The 2022 People's National Movement leadership election, the last one for the PNM before the subsequent general election, took place over three days: November 26 and 27 and December 4, 2022. The current party leader and Prime Minister Keith Rowley had indicated he would most likely not seek to lead the party into the next general election. Rowley made these comments in his victory speech on the night of the 2020 Trinidad and Tobago general election, where the PNM secured a second mandate under his leadership but with the slimmest majority for a government in two decades. However, he announced that he would seek another term as the party's leader in October 2022. In the 2020 general election campaign, he indicated that he would have stood down had the PNM lost.
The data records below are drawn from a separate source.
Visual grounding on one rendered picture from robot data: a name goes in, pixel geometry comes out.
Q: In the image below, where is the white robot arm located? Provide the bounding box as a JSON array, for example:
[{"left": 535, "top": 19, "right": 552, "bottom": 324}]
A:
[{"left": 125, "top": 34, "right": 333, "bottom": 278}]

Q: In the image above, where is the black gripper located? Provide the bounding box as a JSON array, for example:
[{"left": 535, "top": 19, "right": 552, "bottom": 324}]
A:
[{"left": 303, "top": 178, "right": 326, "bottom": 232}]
The election followed the 2022 Tobago Council of the People's National Movement leadership election. Keith Rowley won re-election by an overwhelming majority with a low voter turnout with 9,111 out of 105,894 eligible party members voting.

This leadership election followed growing discontent for the PNM government and successive electoral decline in support since 2016, with the party making no inroads since the 2015 Trinidad and Tobago general election, recording net voter and seat share losses and no net gains in the 2016 Trinidadian local elections, 2017 Tobago House of Assembly election, 2019 Trinidadian local elections, 2020 Trinidad and Tobago general election, 2021 and 2022 Trinidadian local government by-elections where the party lost the Arima Central seat for the first time since 2013 and stumbled to third place in the Debe South seat and the party losing votes and seats in Tobago since the 2013 Tobago House of Assembly election, January 2021 Tobago House of Assembly election and December 2021 Tobago House of Assembly election where the party went from controlling all seats in 2009 to one seat in 2021 after two consecutive decades in power.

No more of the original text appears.